**EXERCISE BRIEF:** In the records below, locate the line containing "[(62, 194), (94, 152), (50, 93), (28, 127)]", then output that line and all later lines exactly, through the last one.

**SOURCE RECORDS:**
---

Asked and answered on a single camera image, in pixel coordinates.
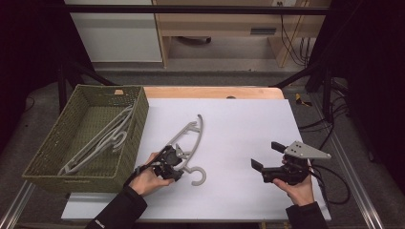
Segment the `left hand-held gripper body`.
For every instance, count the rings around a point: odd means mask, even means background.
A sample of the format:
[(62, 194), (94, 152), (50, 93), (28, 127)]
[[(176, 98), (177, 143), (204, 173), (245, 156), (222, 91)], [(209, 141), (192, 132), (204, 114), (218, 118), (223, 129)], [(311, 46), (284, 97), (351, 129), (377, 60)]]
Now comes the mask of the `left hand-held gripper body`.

---

**PROBLEM SOLUTION:**
[(62, 194), (94, 152), (50, 93), (28, 127)]
[[(176, 98), (177, 143), (204, 173), (245, 156), (222, 91)], [(209, 141), (192, 132), (204, 114), (218, 118), (223, 129)], [(311, 46), (284, 97), (351, 129), (377, 60)]]
Now comes the mask of the `left hand-held gripper body`.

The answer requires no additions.